Recommendation engine 52 processing 52a is shown using the feature generator 52′ and the model builder 52″. The feature generator 52′ in the recommendation engine 52 orders 52a the historical data by site and then by the date of job creation 52b. The feature generator 52′ in the recommendation engine 52 is preconfigured with a defined time window of size “W.” This time window is typically defined in terms of a week. However, other window sizes could be used. For illustration, the window is defined in terms of a week, so a value of “W=4” refers to a window size of four weeks. The feature generator 52′ scans 52c sequentially the job history, and all the job cause ids that are within the window “W.” The feature generator 52′ groups 52d all job history and all the job cause nos. that are within the defined window “W”, as one transaction record of job cause nos. The feature generator processes the data for all job cause numbers 52e for all sites 52f.

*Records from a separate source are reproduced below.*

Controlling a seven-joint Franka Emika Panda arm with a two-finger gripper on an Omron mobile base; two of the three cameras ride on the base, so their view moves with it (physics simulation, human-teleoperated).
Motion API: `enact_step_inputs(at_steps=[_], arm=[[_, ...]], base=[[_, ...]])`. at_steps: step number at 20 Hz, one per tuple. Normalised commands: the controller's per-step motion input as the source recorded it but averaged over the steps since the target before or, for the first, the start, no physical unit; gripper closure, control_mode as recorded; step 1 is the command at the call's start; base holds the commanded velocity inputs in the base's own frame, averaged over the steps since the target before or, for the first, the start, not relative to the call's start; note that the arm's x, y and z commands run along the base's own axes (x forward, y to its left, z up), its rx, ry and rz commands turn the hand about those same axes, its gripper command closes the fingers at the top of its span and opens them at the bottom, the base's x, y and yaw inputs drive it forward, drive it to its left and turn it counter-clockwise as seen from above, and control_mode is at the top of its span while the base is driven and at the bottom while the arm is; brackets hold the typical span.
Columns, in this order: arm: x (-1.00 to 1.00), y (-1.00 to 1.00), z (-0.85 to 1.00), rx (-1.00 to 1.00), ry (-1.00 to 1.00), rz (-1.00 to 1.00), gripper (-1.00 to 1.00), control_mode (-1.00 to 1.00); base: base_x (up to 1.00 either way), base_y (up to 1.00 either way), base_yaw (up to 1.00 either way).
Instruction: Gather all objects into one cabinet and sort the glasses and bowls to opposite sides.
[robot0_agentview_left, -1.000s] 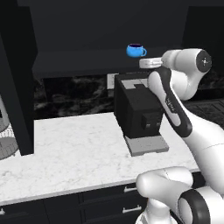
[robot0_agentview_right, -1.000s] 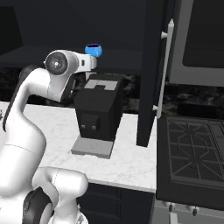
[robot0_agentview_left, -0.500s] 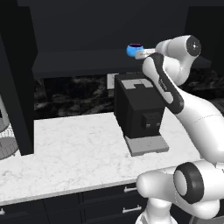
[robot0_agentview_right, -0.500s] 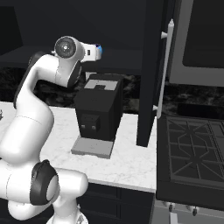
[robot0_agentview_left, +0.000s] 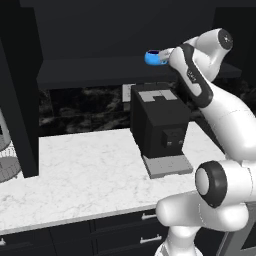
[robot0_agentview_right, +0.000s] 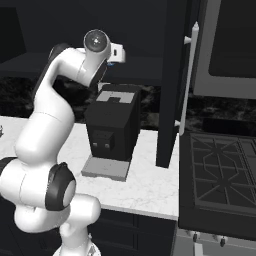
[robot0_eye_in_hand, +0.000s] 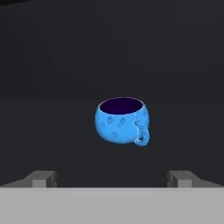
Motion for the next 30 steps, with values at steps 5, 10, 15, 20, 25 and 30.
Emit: enact_step_inputs(at_steps=[5,10,15,20,25,30], arm=[[0.35,-0.13,-0.17,0.03,0.01,0.04,-1.0,-1.0],[0.38,-0.03,-0.18,0.0,0.0,0.02,-1.0,-1.0],[0.37,0.0,0.0,0.0,0.03,0.0,-1.0,-1.0],[0.28,0.0,0.0,0.0,0.05,0.0,-1.0,-1.0],[0.28,0.0,-0.04,0.0,0.0,0.01,-1.0,-1.0],[0.13,0.0,0.0,0.0,0.0,0.01,-1.0,-1.0]], base=[[0.0,0.0,0.0],[0.0,0.0,0.0],[0.0,0.0,0.0],[0.0,0.0,0.0],[0.0,0.0,0.0],[0.0,0.0,0.0]])
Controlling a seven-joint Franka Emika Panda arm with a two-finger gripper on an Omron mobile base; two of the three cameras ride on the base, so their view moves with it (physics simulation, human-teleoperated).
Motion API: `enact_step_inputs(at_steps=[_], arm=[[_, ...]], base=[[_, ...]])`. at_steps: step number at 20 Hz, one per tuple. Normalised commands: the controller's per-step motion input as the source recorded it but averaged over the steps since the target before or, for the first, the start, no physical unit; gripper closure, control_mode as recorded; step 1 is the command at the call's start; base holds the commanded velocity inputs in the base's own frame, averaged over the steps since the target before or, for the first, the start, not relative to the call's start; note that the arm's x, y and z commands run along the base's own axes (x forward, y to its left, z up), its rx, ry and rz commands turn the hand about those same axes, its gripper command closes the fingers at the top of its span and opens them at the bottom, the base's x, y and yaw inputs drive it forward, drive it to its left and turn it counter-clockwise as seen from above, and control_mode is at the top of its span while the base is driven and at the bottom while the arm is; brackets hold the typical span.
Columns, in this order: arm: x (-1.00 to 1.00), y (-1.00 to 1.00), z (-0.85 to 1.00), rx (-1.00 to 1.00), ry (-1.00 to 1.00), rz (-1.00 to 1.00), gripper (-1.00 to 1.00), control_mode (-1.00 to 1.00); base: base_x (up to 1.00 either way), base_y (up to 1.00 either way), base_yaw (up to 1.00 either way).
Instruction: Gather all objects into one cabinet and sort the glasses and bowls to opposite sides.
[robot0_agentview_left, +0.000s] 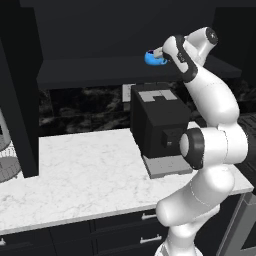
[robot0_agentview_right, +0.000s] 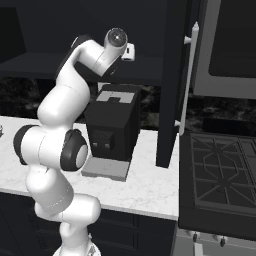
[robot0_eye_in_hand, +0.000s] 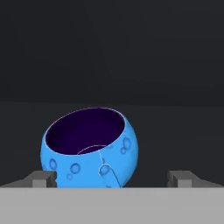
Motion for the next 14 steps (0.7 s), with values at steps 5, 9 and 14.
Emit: enact_step_inputs(at_steps=[5,9,14], arm=[[0.0,0.04,-0.03,0.0,0.01,0.0,-1.0,-1.0],[0.0,0.01,-0.17,0.0,0.0,0.0,-1.0,-1.0],[0.0,0.0,-0.12,0.0,0.0,0.0,-1.0,-1.0]], base=[[0.0,0.0,0.0],[0.0,0.0,0.0],[0.0,0.0,0.0]])
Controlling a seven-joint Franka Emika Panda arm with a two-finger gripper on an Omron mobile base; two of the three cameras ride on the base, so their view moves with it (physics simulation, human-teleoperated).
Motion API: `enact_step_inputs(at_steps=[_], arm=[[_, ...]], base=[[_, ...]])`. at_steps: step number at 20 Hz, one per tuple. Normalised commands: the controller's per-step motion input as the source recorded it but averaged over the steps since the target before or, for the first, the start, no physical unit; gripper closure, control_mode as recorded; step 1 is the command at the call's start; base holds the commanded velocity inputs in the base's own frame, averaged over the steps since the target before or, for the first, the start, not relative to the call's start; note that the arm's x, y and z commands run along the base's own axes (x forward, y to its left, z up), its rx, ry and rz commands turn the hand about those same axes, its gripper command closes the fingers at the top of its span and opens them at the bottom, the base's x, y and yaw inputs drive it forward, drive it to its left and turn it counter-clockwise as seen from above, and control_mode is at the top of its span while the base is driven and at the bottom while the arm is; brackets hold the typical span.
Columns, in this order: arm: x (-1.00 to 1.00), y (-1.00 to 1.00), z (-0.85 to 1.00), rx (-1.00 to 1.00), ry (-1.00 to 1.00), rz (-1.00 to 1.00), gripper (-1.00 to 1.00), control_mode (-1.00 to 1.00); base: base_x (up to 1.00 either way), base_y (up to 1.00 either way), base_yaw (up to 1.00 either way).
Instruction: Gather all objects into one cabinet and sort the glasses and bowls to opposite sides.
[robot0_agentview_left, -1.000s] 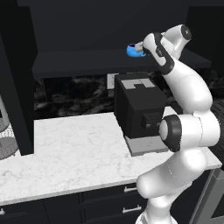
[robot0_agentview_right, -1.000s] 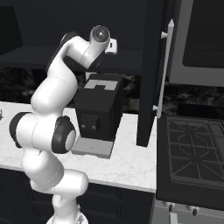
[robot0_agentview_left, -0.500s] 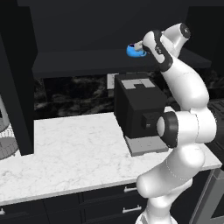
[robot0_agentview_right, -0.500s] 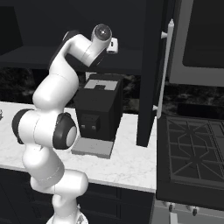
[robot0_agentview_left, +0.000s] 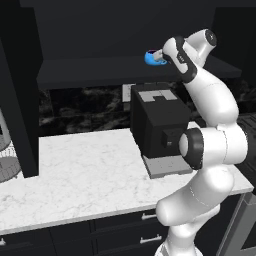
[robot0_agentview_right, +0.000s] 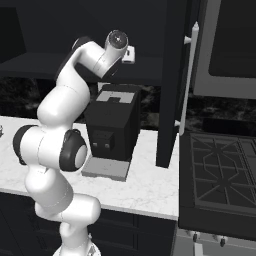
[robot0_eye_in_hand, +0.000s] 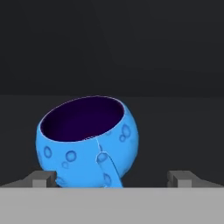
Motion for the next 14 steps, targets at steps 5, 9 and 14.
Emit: enact_step_inputs(at_steps=[5,9,14], arm=[[0.0,0.0,-0.04,0.0,0.0,0.0,-1.0,-1.0],[0.01,0.02,0.0,0.0,0.0,0.0,1.0,-1.0],[0.05,0.0,0.0,0.0,0.0,0.0,1.0,-1.0]], base=[[0.0,0.0,0.0],[0.0,0.0,0.0],[0.0,0.0,0.0]])
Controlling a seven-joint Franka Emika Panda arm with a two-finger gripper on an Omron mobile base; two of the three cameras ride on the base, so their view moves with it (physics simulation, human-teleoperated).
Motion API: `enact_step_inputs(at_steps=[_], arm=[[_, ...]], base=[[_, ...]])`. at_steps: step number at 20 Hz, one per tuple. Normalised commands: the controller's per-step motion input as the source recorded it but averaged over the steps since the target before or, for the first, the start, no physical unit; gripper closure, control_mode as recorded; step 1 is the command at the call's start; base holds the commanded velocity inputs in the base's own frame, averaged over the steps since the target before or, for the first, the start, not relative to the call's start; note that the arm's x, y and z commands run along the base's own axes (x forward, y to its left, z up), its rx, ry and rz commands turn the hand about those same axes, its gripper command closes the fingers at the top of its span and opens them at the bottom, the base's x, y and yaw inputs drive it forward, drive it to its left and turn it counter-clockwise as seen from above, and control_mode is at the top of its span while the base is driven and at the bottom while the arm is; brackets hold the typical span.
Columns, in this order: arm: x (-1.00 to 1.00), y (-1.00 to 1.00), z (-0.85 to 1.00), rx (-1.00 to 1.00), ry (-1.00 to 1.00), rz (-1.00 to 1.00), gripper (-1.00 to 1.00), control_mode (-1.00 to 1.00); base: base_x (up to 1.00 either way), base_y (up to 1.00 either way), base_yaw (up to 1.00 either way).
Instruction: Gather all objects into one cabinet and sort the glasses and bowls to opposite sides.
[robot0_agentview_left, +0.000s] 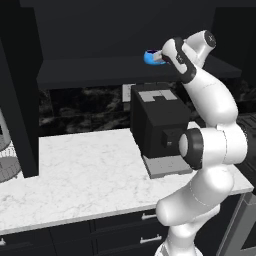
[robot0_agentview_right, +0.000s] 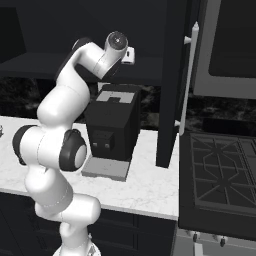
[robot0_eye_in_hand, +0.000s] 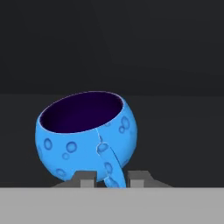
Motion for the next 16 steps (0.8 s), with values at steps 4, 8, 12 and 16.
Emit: enact_step_inputs(at_steps=[4,8,12,16], arm=[[0.03,0.0,0.0,0.0,0.0,0.0,1.0,-1.0],[0.0,0.0,0.0,0.0,0.0,0.0,1.0,-1.0],[-0.22,0.0,0.0,0.0,-0.03,0.0,1.0,-1.0],[-0.73,0.0,0.01,0.0,-0.12,0.0,1.0,-1.0]], base=[[0.0,0.0,0.0],[0.0,0.0,0.0],[0.0,0.0,0.0],[0.0,0.0,0.0]])
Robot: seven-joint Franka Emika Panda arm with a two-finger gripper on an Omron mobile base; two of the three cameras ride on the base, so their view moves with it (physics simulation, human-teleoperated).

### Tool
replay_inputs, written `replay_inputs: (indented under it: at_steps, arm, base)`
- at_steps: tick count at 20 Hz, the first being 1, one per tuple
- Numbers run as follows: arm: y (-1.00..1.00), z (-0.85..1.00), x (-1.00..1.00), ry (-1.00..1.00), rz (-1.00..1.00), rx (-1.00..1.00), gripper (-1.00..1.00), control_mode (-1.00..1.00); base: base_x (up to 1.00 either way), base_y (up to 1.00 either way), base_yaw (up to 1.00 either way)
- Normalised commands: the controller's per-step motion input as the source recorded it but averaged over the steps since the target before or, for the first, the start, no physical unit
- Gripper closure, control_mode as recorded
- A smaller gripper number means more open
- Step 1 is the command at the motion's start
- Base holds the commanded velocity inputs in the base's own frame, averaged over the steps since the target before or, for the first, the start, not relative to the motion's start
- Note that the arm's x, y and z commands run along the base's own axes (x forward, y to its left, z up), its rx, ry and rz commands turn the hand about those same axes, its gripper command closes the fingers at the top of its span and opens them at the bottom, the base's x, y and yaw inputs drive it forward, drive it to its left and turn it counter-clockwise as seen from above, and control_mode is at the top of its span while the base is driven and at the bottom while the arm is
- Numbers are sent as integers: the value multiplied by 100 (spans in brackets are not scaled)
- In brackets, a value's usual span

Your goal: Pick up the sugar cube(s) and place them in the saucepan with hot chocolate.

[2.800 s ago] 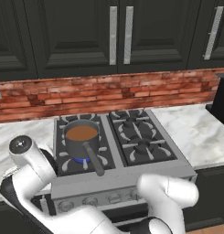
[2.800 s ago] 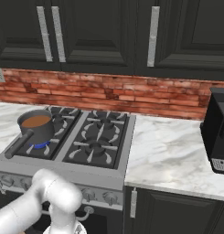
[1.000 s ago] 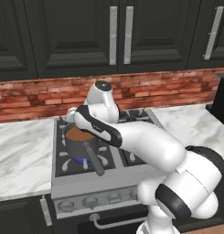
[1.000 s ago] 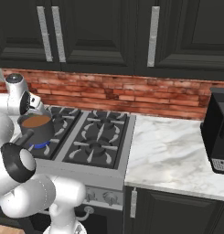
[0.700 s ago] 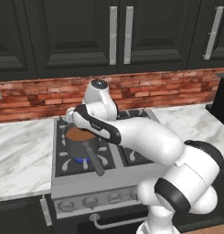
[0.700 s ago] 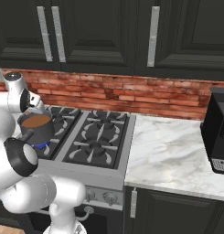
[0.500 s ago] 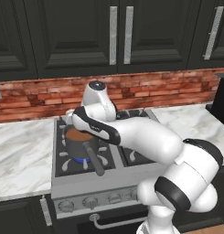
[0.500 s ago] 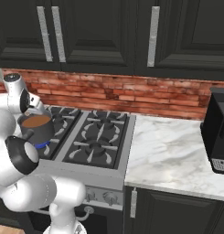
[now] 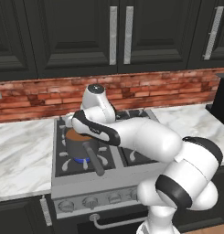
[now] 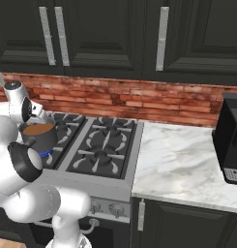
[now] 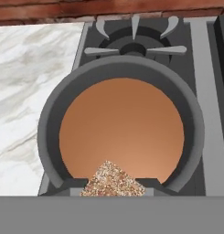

Assume as an example the four following fictitious records:

• • Customer No: CUST 12345
  • Site No: ACD
  • Region No: Region A
  • Job No : Job 5
  • Date: JAN. 15, 2015
  • Job Cause No: 12
  • Job Cause Desc: “Faulty part”
  • Resolution No: a20
  • Resolution Desc: replaced access module.
  • Job Comments: the access control module in location A34 shorted out
  • Customer No: CUST 12345
  • Site No: ACD
  • Region No: Region A
  • Job No : Job 6
  • Date: JAN. 17, 2015
  • Job Cause No: 45
  • Job Cause Desc: “no power to access control module”
  • Resolution No: a75
  • Resolution Desc: replaced fuse.
  • Job Comments: the access control module in location A34 did not receive power
  • Customer No: CUST 12345
  • Site No: ACD
  • Region No: Region A
  • Job No : Job 6
  • Date: JAN. 17, 2015
  • Job Cause No: 67
  • Job Cause Desc: “Faulty power supply”
  • Resolution No: a16
  • Resolution Desc: replaced access module power supply.
  • Job Comments: the power supply in access control module in location A34 shorted out
  • Customer No: CUST 12345
  • Site No: ACD
  • Region No: Region A
  • Job No : Job 6
  • Date: JAN. 19, 2015
  • Job Cause No: 18
  • Job Cause Desc: “reprogrammed access control module”
  • Resolution No: a20
  • Resolution Desc: reprogrammed access module.
  • Job Comments: the access control module in location A34 needed to be reprogramed

With the feature generator 52′ in the recommendation engine 52 sequentially scanning the job history for “CUST 12345, all the job cause ids within the window W=4 provides:

Job cause Nos. (12, 45, 67, 18).

These job cause Nos. are grouped as a transaction. At the end of processing of all of the historical data 52f through the above processes, the feature engine 52′ provides a list of transactions.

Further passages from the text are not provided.